> [Task to complete] Word for word, write the lines below out again, with no pictures.

> [Input data]
===
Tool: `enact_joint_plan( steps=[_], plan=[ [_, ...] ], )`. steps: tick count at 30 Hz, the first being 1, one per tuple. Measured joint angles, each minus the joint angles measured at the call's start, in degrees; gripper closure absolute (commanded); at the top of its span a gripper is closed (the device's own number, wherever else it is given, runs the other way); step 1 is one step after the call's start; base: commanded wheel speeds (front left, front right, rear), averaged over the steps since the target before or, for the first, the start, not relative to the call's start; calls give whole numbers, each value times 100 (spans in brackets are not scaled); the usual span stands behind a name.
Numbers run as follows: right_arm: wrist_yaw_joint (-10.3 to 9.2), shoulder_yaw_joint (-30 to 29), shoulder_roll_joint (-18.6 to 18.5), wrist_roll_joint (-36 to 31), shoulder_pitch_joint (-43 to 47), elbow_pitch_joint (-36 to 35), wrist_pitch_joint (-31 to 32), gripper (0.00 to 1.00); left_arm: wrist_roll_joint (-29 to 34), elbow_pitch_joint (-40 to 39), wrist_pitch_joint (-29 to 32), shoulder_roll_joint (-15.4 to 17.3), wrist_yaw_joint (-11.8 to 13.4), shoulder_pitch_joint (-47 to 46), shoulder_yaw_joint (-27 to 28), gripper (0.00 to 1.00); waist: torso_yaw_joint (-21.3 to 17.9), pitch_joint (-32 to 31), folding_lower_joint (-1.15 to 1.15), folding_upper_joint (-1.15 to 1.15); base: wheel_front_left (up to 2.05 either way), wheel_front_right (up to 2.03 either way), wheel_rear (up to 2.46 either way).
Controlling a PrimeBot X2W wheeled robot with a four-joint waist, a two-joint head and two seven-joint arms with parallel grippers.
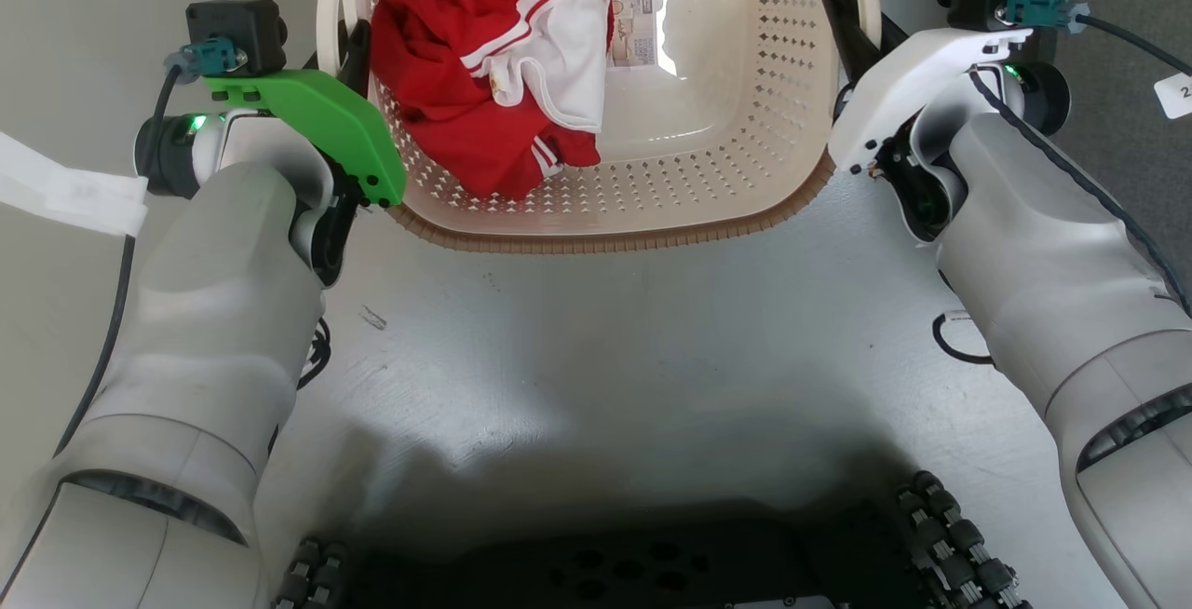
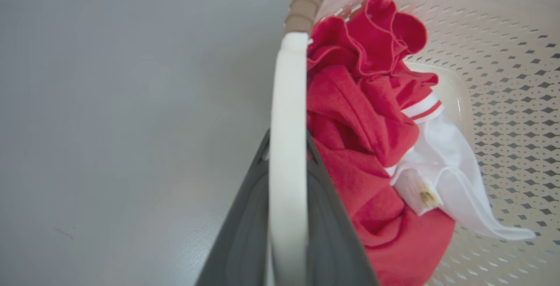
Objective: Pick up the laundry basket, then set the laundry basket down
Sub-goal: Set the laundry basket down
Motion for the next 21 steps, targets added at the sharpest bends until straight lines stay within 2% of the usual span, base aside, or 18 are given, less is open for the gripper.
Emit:
enact_joint_plan(
  steps=[2,3,4,5,9,21],
  plan=[
    [0,24,-1,-3,-2,3,-1,100,0,10,0,-2,-8,-4,-12,100,-1,-5,0,0,0,0,0],
    [0,58,-2,-24,-3,3,-3,69,0,14,-2,-2,-13,-7,-14,55,-1,-8,0,0,0,0,0],
    [0,100,-5,-77,-5,2,-20,21,0,19,-2,-1,-20,-12,-16,0,-1,-10,0,0,0,0,0],
    [1,116,-10,-108,-8,-3,-24,0,0,21,-2,9,-27,-18,-32,0,-1,-13,0,0,0,0,0],
    [1,149,-111,-107,-35,-8,-27,0,2,26,3,154,-68,-80,-120,0,-2,-20,0,0,0,0,0],
    [2,220,-89,-107,-45,-29,-44,0,1,7,-55,130,-118,-152,-153,0,8,-198,0,0,0,0,0]
  ],
)
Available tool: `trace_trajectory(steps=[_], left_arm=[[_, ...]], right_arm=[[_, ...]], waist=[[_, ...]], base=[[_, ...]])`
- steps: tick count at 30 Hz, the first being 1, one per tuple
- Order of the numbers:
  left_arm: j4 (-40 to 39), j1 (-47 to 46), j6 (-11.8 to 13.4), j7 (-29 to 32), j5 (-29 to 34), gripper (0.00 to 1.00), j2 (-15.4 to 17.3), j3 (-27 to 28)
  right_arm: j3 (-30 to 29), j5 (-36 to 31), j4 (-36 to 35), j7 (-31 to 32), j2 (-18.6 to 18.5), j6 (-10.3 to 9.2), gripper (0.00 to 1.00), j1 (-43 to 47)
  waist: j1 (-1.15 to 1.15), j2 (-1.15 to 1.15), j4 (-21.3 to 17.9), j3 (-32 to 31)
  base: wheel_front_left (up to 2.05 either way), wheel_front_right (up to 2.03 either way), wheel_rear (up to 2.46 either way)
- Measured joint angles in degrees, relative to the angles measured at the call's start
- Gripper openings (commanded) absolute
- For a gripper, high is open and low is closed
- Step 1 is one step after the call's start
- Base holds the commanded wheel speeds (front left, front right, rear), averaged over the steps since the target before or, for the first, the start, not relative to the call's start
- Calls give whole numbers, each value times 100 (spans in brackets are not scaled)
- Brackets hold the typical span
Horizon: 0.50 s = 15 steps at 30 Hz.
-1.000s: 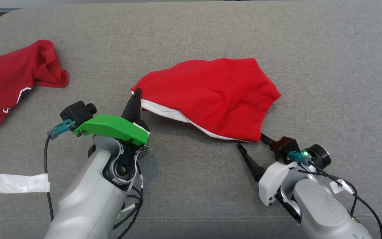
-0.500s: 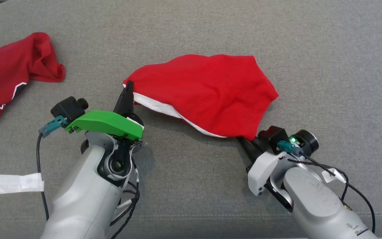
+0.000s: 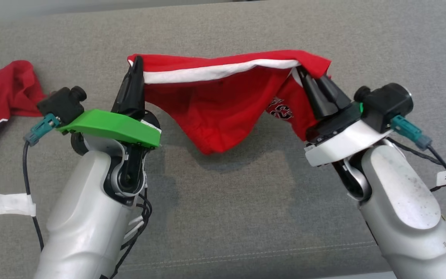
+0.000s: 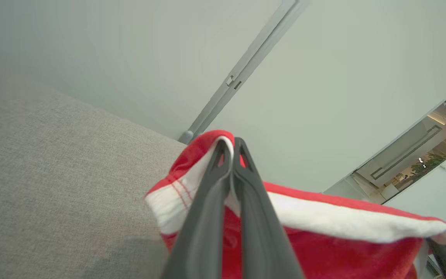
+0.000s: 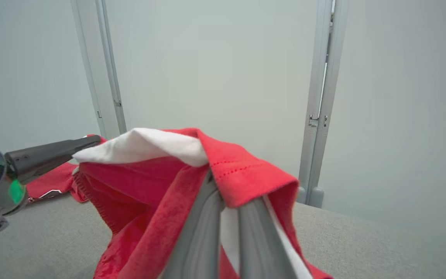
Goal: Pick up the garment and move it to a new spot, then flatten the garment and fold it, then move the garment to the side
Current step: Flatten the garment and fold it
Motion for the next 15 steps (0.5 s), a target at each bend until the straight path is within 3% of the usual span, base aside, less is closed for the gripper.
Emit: trace_trajectory(steps=[8,15], left_arm=[[-772,176,-64,-1,320,0,-8,75],[-1042,687,87,-1,422,0,-10,-450]], right_arm=[[-459,157,-627,-1,-219,-1,0,446],[-470,343,-678,-1,-356,-1,0,1304]], waist=[[0,0,-237,-337],[0,0,-335,-514]], base=[[0,0,0],[0,0,0]])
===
> [Written answer]
Tool: `enact_joint_plan( steps=[_], plan=[ [_, ...] ], )`. steps: tick count at 30 Hz, the first being 1, one per tuple. Measured joint angles, each minus the joint angles measured at the call's start, in degrees; gripper closure absolute (commanded); at the top of its span a gripper is closed (the device's own number, wherever else it is given, runs the other way); step 1 is one step after the call's start; base: commanded wheel speeds (front left, front right, rear), averaged over the steps since the target before or, for the first, the start, not relative to the call's start; calls give whole numbers, each value times 100 (spans in brackets are not scaled); the usual span stands behind a name.
Numbers run as follows: right_arm: wrist_yaw_joint (-10.3 to 9.2), shoulder_yaw_joint (-30 to 29), shoulder_roll_joint (-18.6 to 18.5), wrist_roll_joint (-36 to 31), shoulder_pitch_joint (-43 to 47), elbow_pitch_joint (-36 to 35), wrist_pitch_joint (-31 to 32), gripper (0.00 to 1.00); left_arm: wrist_roll_joint (-29 to 34), elbow_pitch_joint (-40 to 39), wrist_pitch_joint (-29 to 32), shoulder_roll_joint (-15.4 to 17.3), wrist_yaw_joint (-11.8 to 13.4), shoulder_pitch_joint (-47 to 46), shoulder_yaw_joint (-27 to 28), gripper (0.00 to 1.00); waist: torso_yaw_joint (-21.3 to 17.9), pitch_joint (-32 to 31), folding_lower_joint (-1.15 to 1.15), folding_upper_joint (-1.15 to 1.15); base: wheel_front_left (up to 2.05 either way), wheel_front_right (up to 2.03 either way), wheel_rear (up to 2.46 either way).
Controlling a PrimeBot X2W wheeled robot with a four-joint waist, a two-joint head and two seven-joint arms with parallel grippers.
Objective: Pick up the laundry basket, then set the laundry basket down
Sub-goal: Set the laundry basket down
Motion for the next 21 steps, targets added at the sharpest bends until straight lines stay within 2% of the usual span, base aside, or 18 are given, less is open for the gripper.
Emit:
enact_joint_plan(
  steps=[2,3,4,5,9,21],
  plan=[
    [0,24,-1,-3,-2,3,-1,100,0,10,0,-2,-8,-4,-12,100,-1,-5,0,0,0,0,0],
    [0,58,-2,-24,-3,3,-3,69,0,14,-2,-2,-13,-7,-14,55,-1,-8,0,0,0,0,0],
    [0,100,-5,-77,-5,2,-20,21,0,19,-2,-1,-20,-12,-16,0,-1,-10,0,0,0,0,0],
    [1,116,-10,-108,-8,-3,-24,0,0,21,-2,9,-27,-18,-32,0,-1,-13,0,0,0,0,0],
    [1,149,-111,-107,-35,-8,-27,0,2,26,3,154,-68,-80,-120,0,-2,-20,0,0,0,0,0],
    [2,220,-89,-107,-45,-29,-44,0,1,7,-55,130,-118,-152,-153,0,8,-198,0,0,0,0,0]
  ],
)
Available tool: `trace_trajectory(steps=[_], left_arm=[[_, ...]], right_arm=[[_, ...]], waist=[[_, ...]], base=[[_, ...]])`
- steps: tick count at 30 Hz, the first being 1, one per tuple
- Order of the numbers:
  left_arm: j4 (-40 to 39), j1 (-47 to 46), j6 (-11.8 to 13.4), j7 (-29 to 32), j5 (-29 to 34), gripper (0.00 to 1.00), j2 (-15.4 to 17.3), j3 (-27 to 28)
  right_arm: j3 (-30 to 29), j5 (-36 to 31), j4 (-36 to 35), j7 (-31 to 32), j2 (-18.6 to 18.5), j6 (-10.3 to 9.2), gripper (0.00 to 1.00), j1 (-43 to 47)
  waist: j1 (-1.15 to 1.15), j2 (-1.15 to 1.15), j4 (-21.3 to 17.9), j3 (-32 to 31)
  base: wheel_front_left (up to 2.05 either way), wheel_front_right (up to 2.03 either way), wheel_rear (up to 2.46 either way)
- Measured joint angles in degrees, relative to the angles measured at the call's start
- Gripper openings (commanded) absolute
- For a gripper, high is open and low is closed
- Step 1 is one step after the call's start
- Base holds the commanded wheel speeds (front left, front right, rear), averaged over the steps since the target before or, for the first, the start, not relative to the call's start
- Calls give whole numbers, each value times 100 (spans in brackets are not scaled)
- Brackets hold the typical span
Horizon: 0.50 s = 15 steps at 30 Hz.
-1.000s: 
-0.500s: 
+0.000s: 
+0.000s: 
+0.000s: 
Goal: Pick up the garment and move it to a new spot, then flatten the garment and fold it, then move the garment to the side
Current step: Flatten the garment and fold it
Motion for the next 15 steps (0.5 s), a target at each bend until the straight path is within 3% of the usual span, base aside, less is closed for the gripper.
Emit: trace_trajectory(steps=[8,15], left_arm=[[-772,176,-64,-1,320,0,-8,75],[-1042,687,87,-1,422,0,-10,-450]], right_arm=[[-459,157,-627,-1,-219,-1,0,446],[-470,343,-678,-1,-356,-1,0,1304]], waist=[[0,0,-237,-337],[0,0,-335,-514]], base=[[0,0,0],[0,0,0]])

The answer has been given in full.